Nested Scrolls: The Autobiography of Rudolf von Bitter Rucker (Excerpt)

We invite you to enjoy the first chapter of Rudy Rucker’s autobiographical memoir, Nested Scrolls:

The autobiography of Rudy Rucker begins in Louisville, Kentucky, with a young boy growing up with a desire to be a beatnik writer, a businessman father who becomes a clergyman, and a mother descended from the philosopher, Hegel. It continues through his college years, his romance with his wife, graduate school, rock music, and his college teaching jobs as a math professor. All the while Rudy is reading science fiction, beat poetry, and beginning to write some pretty strange fiction, a blend of Philip K. Dick and hard SF that qualifies him as part of the original circle of writers in the early 1980s, including Bruce Sterling, William Gibson, John Shirley, and Lew Shiner, who founded cyberpunk. He becomes known for his wild-man behavior, in the beatnik tradition. 

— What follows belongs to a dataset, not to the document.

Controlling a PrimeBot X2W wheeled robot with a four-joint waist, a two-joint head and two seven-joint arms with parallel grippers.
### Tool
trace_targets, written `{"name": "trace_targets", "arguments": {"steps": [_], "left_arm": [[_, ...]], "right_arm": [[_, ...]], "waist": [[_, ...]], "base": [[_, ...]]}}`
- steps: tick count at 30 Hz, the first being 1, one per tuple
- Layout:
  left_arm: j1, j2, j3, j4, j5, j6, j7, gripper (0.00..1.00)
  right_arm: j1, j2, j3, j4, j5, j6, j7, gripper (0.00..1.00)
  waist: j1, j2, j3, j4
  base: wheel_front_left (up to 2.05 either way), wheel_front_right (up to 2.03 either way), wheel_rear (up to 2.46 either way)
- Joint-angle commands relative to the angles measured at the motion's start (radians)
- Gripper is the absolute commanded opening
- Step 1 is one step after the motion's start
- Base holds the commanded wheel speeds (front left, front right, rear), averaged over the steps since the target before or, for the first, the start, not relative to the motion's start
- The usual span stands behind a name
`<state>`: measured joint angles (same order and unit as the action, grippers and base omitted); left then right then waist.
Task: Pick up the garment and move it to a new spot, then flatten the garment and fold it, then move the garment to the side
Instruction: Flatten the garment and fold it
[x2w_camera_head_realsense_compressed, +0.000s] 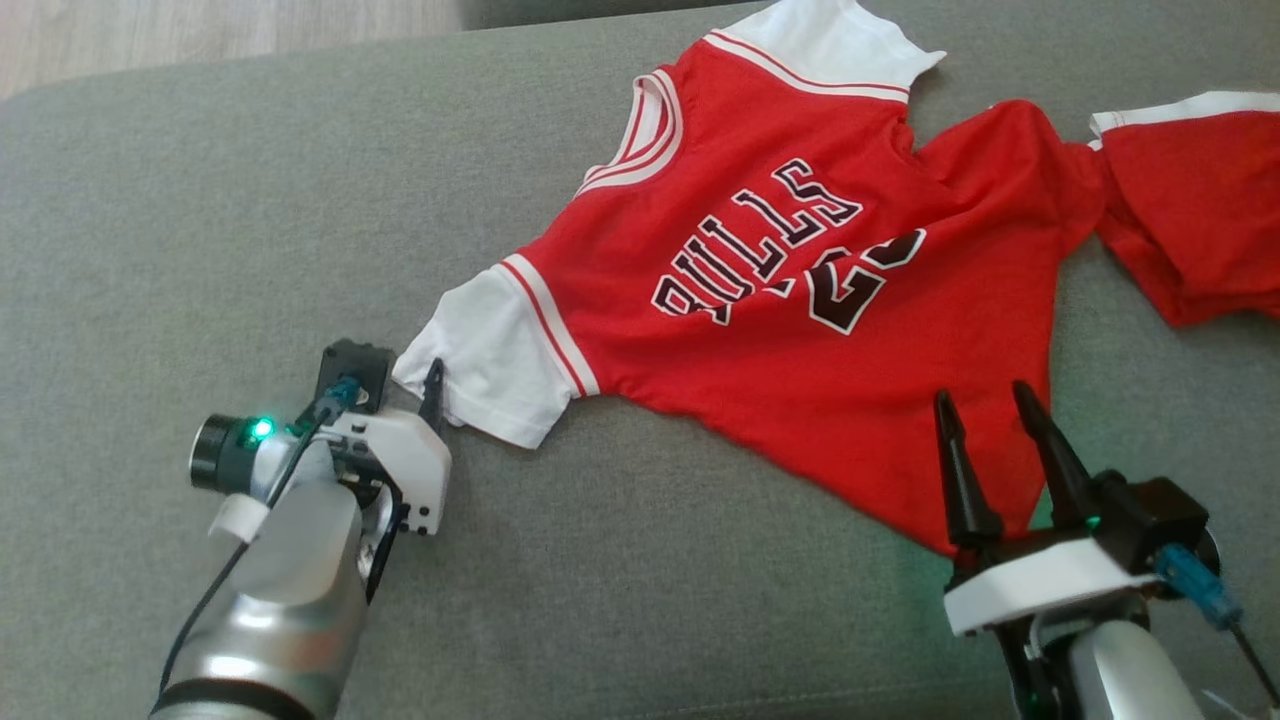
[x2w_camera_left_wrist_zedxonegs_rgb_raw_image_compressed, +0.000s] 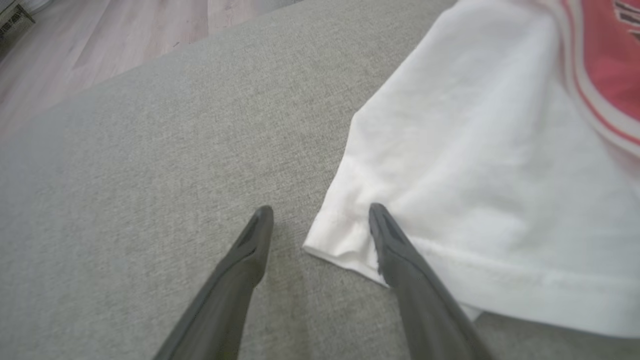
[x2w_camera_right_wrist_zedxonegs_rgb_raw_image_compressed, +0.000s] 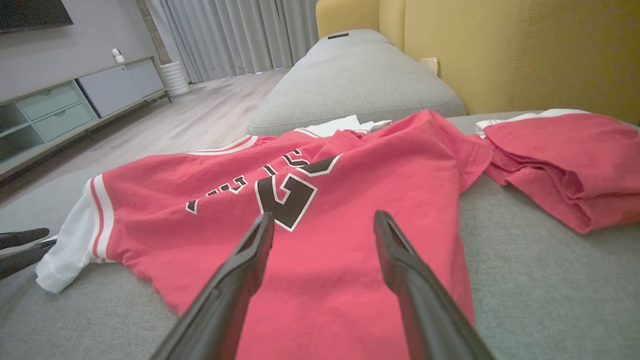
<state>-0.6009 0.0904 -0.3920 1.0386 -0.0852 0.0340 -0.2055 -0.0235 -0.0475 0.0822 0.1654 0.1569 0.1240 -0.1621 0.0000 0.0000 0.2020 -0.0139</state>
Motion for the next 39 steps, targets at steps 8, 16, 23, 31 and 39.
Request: {"name": "trace_targets", "arguments": {"steps": [8, 16, 23, 31, 39], "left_arm": [[-0.052, 0.011, 0.008, 0.035, -0.022, -0.039, -0.012, 0.00], [-0.023, -0.002, 0.032, -0.078, -0.058, -0.018, -0.055, 0.00], [0.080, 0.019, 0.075, -0.347, -0.066, 0.019, -0.056, 0.00], [0.179, 0.038, 0.101, -0.513, -0.059, 0.040, -0.056, 0.00], [0.208, 0.041, 0.104, -0.545, -0.057, 0.040, -0.056, 0.00]], "right_arm": [[-0.046, -0.003, 0.018, -0.022, -0.001, 0.007, 0.002, 1.00], [-0.016, -0.003, 0.012, 0.044, -0.003, 0.007, 0.077, 1.00], [0.021, -0.003, -0.017, 0.073, -0.004, 0.007, 0.148, 1.00], [0.093, -0.003, -0.054, 0.074, -0.006, 0.007, 0.237, 1.00], [0.121, -0.003, -0.066, 0.093, 0.058, 0.007, 0.270, 1.00]], "waist": [[0.0000, 0.0000, 0.003, -0.012], [0.0000, 0.0000, -0.024, -0.001], [0.0000, 0.0000, -0.051, 0.008], [0.0000, 0.0000, -0.081, 0.003], [0.0000, 0.0000, -0.093, 0.000]], "base": [[0.00, 0.00, 0.00], [0.00, 0.00, 0.00], [0.00, 0.00, 0.00], [0.00, 0.00, 0.00], [0.00, 0.00, 0.00]]}}
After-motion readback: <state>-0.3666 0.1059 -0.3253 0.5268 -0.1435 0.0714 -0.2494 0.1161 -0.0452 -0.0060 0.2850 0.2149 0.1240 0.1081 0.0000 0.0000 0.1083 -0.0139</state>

Later, Rucker renames his fiction Transrealism (and now there is at least one academic book on the subject). In the mid-1980s he switches from math to computers, just in time for the computer revolution. By then he is living in Silicon Valley and teaching in Santa Cruz. As the ’90s go by and his life evens out, he keeps writing and producing a unique and wildly imaginitive body of work in SF, usually math-based hard SF. And he’s still doing that today. This book is sweet and gentle and honest, and intellectually fierce.

Death’s Door

In the summer of 2008 a vein burst in my brain. A cerebral hemor­rhage. I spent a week at death’s door, and then I got better. In normal times I don’t think directly about death—it’s like trying to stare at the sun. But that summer I did think about it.

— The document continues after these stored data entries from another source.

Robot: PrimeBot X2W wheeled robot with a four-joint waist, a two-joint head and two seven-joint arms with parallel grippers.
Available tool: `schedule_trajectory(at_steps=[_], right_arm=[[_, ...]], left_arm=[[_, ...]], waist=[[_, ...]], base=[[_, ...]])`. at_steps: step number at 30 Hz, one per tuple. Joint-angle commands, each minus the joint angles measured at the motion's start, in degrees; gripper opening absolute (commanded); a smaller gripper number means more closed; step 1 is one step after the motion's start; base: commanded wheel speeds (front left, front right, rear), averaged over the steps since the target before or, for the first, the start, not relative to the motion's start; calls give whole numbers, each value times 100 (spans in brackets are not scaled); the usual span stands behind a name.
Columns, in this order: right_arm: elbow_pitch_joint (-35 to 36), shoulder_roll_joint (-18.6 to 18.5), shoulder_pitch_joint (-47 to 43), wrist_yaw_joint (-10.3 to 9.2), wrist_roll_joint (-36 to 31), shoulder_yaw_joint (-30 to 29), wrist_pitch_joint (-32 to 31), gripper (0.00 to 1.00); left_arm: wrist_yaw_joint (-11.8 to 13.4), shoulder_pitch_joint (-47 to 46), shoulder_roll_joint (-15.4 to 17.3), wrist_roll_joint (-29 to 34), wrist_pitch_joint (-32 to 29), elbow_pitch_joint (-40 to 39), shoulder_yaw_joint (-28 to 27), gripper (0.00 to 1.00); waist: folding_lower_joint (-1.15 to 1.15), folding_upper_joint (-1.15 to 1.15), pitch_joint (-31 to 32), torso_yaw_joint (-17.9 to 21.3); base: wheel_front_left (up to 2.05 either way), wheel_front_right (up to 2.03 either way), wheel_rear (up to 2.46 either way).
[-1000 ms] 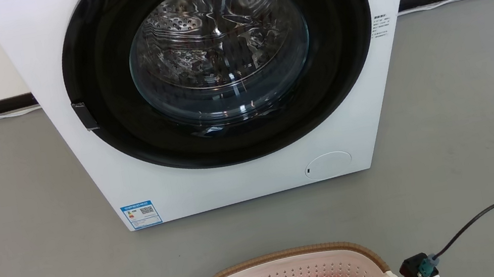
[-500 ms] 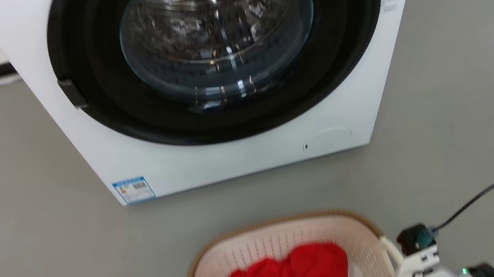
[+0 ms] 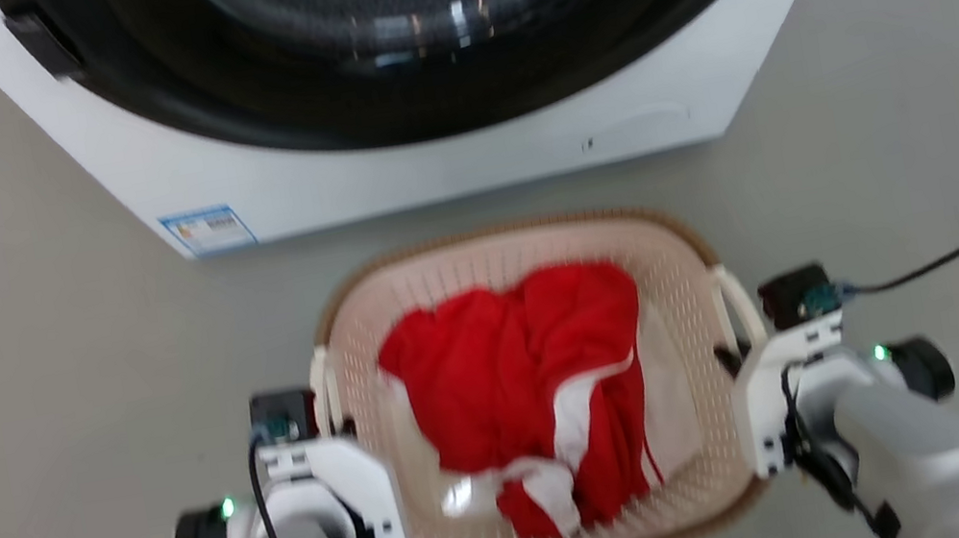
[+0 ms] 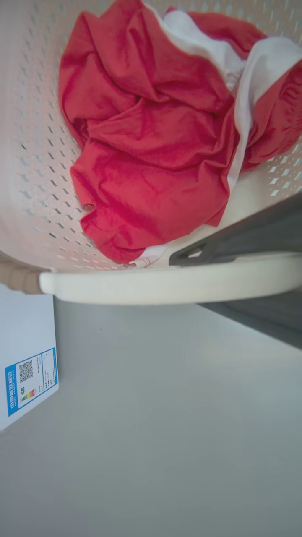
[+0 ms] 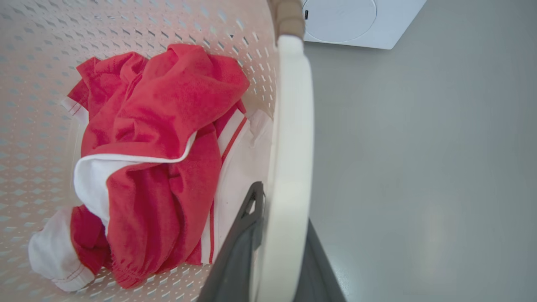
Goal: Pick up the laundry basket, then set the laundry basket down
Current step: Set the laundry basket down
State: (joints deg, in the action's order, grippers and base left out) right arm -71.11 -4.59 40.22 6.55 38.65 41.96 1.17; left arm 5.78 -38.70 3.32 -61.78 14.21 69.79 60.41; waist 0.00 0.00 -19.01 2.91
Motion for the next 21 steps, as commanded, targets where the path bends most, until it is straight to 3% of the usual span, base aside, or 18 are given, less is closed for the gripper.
schedule_trajectory(at_steps=[1,21], right_arm=[[103,171,218,94,-133,67,230,0],[-178,171,1469,94,-455,-211,1039,0]], left_arm=[[0,-406,-24,118,74,-120,-180,0],[197,-1299,276,1327,78,-950,-1358,0]], waist=[[0,0,-557,-39],[0,0,-2191,-111]], base=[[0,0,0],[0,0,0]])
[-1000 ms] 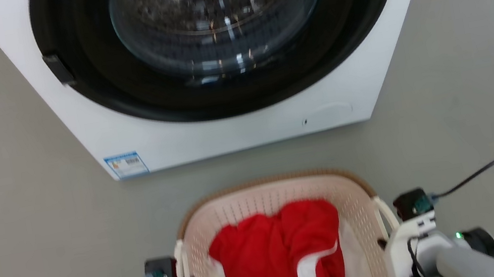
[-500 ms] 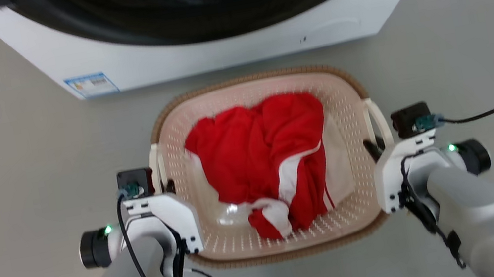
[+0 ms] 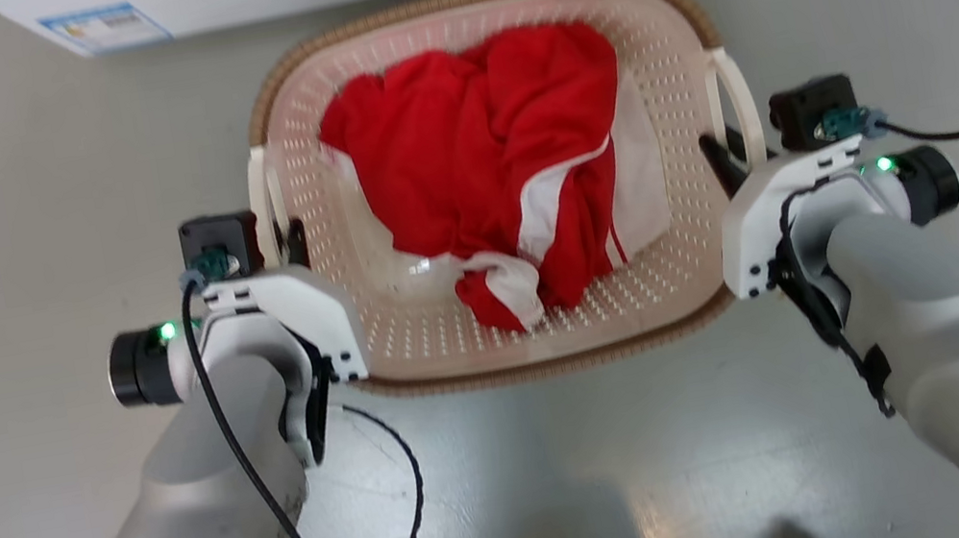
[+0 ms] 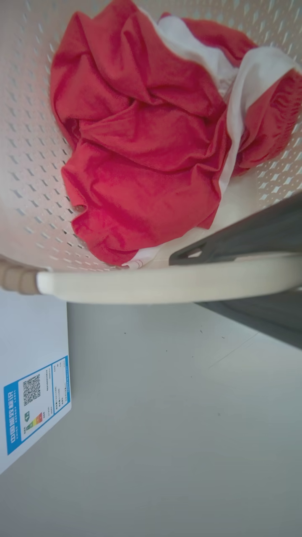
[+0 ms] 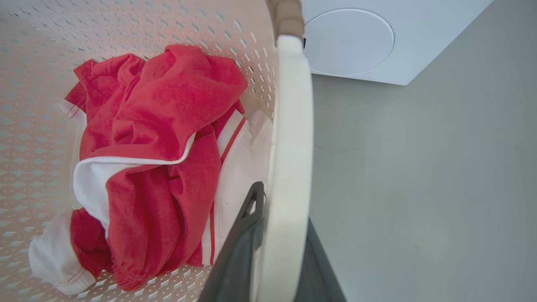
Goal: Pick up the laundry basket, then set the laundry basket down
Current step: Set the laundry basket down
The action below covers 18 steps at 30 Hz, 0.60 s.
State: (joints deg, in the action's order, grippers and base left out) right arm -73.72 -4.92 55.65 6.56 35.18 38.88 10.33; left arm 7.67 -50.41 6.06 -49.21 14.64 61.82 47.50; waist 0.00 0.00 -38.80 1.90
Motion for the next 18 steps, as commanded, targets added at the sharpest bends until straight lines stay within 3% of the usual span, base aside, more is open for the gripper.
schedule_trajectory(at_steps=[1,18], right_arm=[[74,204,-17,92,-125,76,153,0],[-20,201,559,92,-547,-470,370,0]], left_arm=[[11,-172,8,137,35,-176,-122,0],[-133,-740,28,913,36,-197,-849,0]], waist=[[0,0,-303,-15],[0,0,-1309,-26]], base=[[0,0,0],[0,0,0]])
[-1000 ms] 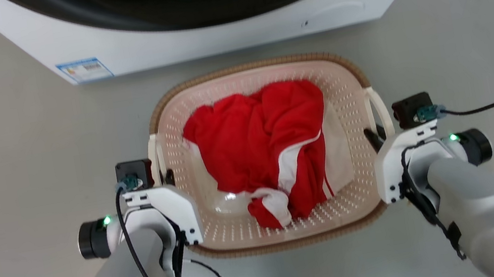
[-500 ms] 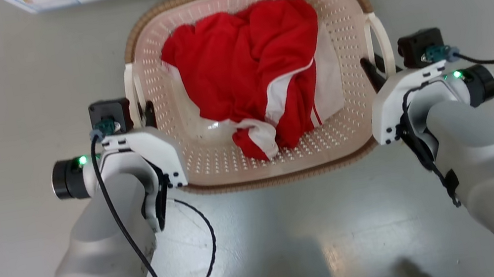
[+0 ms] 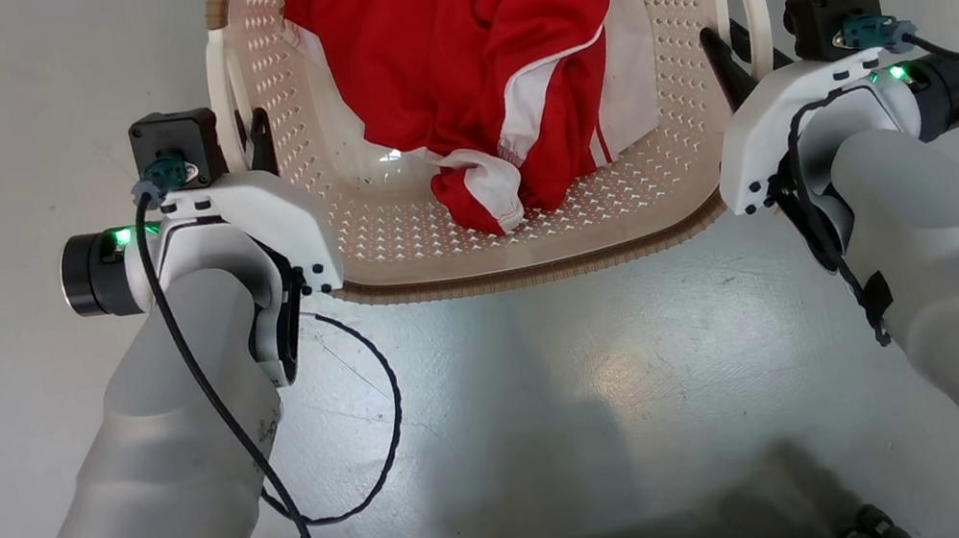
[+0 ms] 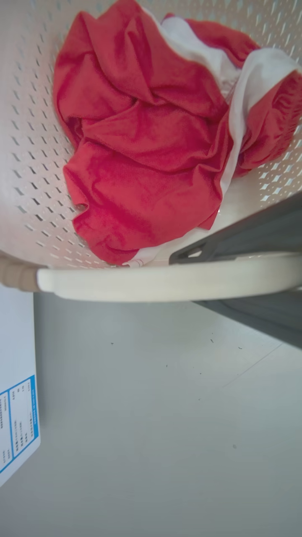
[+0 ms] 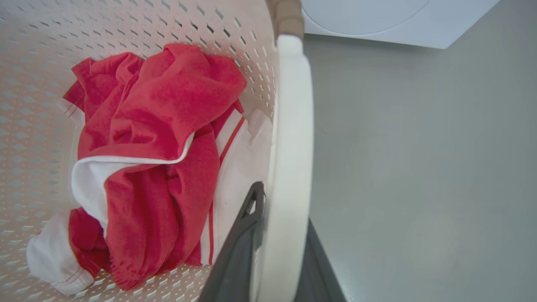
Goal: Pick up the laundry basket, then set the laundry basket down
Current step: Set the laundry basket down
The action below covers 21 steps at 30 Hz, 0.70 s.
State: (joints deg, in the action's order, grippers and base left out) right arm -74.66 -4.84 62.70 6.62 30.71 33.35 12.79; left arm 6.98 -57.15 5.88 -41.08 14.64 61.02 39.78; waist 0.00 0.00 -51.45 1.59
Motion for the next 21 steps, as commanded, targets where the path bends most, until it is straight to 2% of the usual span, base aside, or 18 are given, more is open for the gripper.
schedule_trajectory(at_steps=[1,13,21], right_arm=[[73,192,-157,87,-131,31,125,0],[71,193,-285,87,-508,-444,51,0],[71,195,-299,87,-547,-525,42,0]], left_arm=[[-73,-77,43,135,36,-110,-113,0],[-266,-185,-52,405,36,258,-277,0],[-326,-238,-136,487,36,403,-320,0]], waist=[[0,0,-63,9],[0,0,-197,39],[0,0,-233,16]], base=[[0,0,0],[0,0,0],[0,0,0]])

It would have been easy to die. Conditioned by a zillion novels and movies, you tend to think of death as a big drama—with a caped Grim Reaper kicking in your midnight door. But death may be as ordinary as an autumn leaf dropping from a tree. No spiral tunnel, no white light, no welcome from the departed ones. Maybe it’s just that everything goes black.

In those first mornings at the hospital, I’d sit on their patio with an intravenous drip on a little rolling stand, and I’d look at the clouds in the sky. They drifted along, changing shapes, with the golden sunlight on them. The leaves of a potted palm tree rocked chaotically in the gentle airs, the fronds clearly outlined against the marbled blue and white heavens. Somehow I was surprised that the world was still doing gnarly stuff without any active input from me.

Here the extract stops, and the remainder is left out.